* [Exercise instructions]
Set down a word-for-word copy of the data below, limited to the lines from the first through the line with "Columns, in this".

* [Supplied material]
=== Section Start ===

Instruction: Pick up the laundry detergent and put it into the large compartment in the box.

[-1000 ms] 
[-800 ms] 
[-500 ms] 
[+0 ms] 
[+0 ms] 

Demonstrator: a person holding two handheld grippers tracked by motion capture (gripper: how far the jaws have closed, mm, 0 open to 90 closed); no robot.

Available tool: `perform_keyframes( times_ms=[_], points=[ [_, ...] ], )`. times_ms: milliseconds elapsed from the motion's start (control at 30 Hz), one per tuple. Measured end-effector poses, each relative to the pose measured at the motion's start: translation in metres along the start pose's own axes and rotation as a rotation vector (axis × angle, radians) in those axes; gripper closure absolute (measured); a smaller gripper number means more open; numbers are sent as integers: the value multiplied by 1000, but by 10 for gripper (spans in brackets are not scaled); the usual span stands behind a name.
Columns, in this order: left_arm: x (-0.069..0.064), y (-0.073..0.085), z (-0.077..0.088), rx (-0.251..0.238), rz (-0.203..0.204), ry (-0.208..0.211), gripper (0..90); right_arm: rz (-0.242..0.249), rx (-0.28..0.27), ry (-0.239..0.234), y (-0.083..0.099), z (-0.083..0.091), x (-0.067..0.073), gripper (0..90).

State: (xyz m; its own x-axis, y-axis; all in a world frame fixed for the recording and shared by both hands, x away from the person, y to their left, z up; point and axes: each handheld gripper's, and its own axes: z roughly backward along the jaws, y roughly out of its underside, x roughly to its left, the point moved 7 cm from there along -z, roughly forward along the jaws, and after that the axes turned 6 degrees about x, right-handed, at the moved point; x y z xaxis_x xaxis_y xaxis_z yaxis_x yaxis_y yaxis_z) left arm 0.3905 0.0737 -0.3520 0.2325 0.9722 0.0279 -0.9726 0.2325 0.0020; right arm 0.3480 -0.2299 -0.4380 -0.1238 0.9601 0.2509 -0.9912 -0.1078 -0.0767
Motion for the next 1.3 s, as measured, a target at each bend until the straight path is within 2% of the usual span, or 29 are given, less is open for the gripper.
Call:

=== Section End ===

* [Solution below]
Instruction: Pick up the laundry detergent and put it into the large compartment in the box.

[-1000 ms] 
[-800 ms] 
[-500 ms] 
[+0 ms] 
[+0 ms] 

Demonstrator: a person holding two handheld grippers tracked by motion capture (gripper: how far the jaws have closed, mm, 0 open to 90 closed); no robot.

Available tool: `perform_keyframes( times_ms=[_], points=[ [_, ...] ], )`. times_ms: milliseconds elapsed from the motion's start (control at 30 Hz), one per tuple. Measured end-effector poses, each relative to the pose measured at the motion's start: translation in metres along the start pose's own axes and rotation as a rotation vector (axis × angle, radians) in those axes; gripper closure absolute (measured); a smaller gripper number means more open; numbers are sent as integers: the value multiplied by 1000, but by 10 for gripper (spans in brackets are not scaled); the usual span stands behind a name.
Columns, in this order: left_arm: x (-0.069..0.064), y (-0.073..0.085), z (-0.077..0.088), rx (-0.251..0.238), rz (-0.203..0.204), ry (-0.208..0.211), gripper (0..90); right_arm: rz (-0.242..0.249), rx (-0.28..0.27), ry (-0.239..0.234), y (-0.083..0.099), z (-0.083..0.091), x (-0.067..0.073), gripper (0..90).

This exercise is done.